「師姐,你的傷勢已經處理好了嗎?」
「已經無礙了,你.」
花青視線掃了一圈,只見著那個小師妹救下的女怨,沒在房間內看見另一個身影難免有些疑惑。
奇怪,這二人向來不是形影不離的嗎?
「朱曦姑娘呢?」
總歸還是小師妹的道侶,花青覺得自己應當還是要問上一句。
「生氣了,剛剛離開。」
「生氣了?」
花青詫異非常,她還是頭一次見有自家小師妹擺不平的人。
望舒頗為愁苦,將方才的情況和秋娘的話盡數告知。
「這.」
花青多年來一心修煉,確實沒想到現在還能有為望舒家務事操心的時候。
「師姐,你說我應當怎麼做才好啊?」
沒有從秋娘哪裡得到什麼想要的答案,望舒不得不把求助對象換成花青。
師姐曾下山歷練多年,見過的東西多,能想到的辦法自然比她要多。
見望舒和秋娘雙雙將視線緊盯在自己身上,花青突然有種被趕鴨子上架的匆忙感。
她略微思考,緩言道,
「既然說已經知道了生氣的原因,要不你就表現的更加在乎她些?」
花青硬了硬頭皮,恨不得一瞬間將自己下山多年所見盡數翻出。

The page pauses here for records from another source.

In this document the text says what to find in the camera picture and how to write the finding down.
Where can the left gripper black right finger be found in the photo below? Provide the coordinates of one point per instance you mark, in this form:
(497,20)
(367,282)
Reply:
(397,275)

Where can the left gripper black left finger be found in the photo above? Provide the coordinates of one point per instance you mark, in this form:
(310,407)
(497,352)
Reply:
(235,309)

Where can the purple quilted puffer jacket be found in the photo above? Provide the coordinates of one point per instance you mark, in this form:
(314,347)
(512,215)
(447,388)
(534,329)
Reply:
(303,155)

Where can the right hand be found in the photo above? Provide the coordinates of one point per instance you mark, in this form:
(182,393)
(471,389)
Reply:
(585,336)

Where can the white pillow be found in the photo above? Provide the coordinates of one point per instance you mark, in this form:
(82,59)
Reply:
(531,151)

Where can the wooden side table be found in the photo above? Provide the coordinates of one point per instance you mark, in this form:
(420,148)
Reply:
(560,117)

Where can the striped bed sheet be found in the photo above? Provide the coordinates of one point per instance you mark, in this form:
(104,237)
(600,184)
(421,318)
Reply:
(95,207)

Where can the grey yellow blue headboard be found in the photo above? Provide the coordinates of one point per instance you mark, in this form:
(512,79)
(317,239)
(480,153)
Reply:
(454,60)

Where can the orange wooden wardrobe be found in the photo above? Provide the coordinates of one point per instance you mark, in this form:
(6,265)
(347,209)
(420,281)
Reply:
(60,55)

如今小師妹迷茫無措,自己身為師姐怎可當作什麼都不懂的樣子?
「這要怎麼說?」
「來!」
花青索性坐下,三人圍成一圈將能想出的法子盡數提出,一直商議到了月色初升。
「這樣真的可以嗎?」
望舒聽完幾個法子尚有些猶豫,她總覺得這樣有些不太可行。
「試試再說。」
花青向來說的少做的多,是個一貫的實幹派,當即拍板回去為望舒準備。
有辦法就要試一試,總不能眼睜睜的看著小師妹妻離家散?
夜色已深,望舒這邊剛送了花青離開,轉身就見床柱上已經纏上了一黑色長條。
她威風凜凜的腦袋變小之後變得可愛許多,仍擺出一副難哄架勢,視線頗有怒氣的落在望舒身上。
她不過離開一段時間,這房間裡可夠熱鬧的。
看來自己原本也沒有什麼回來的必要了?
越想越氣,朱曦恨不得現在就拿這個小人崽子打了牙祭,省得整日費神。
回來了?
望舒心裡有了底子,幸好事情還沒到不可挽回的地步。若是朱曦真的刻意不願在她面前現身,就是給望舒百年時候也尋不到她。
看朱曦顯然怒氣未消,望舒突然記起了師姐走前留下的話。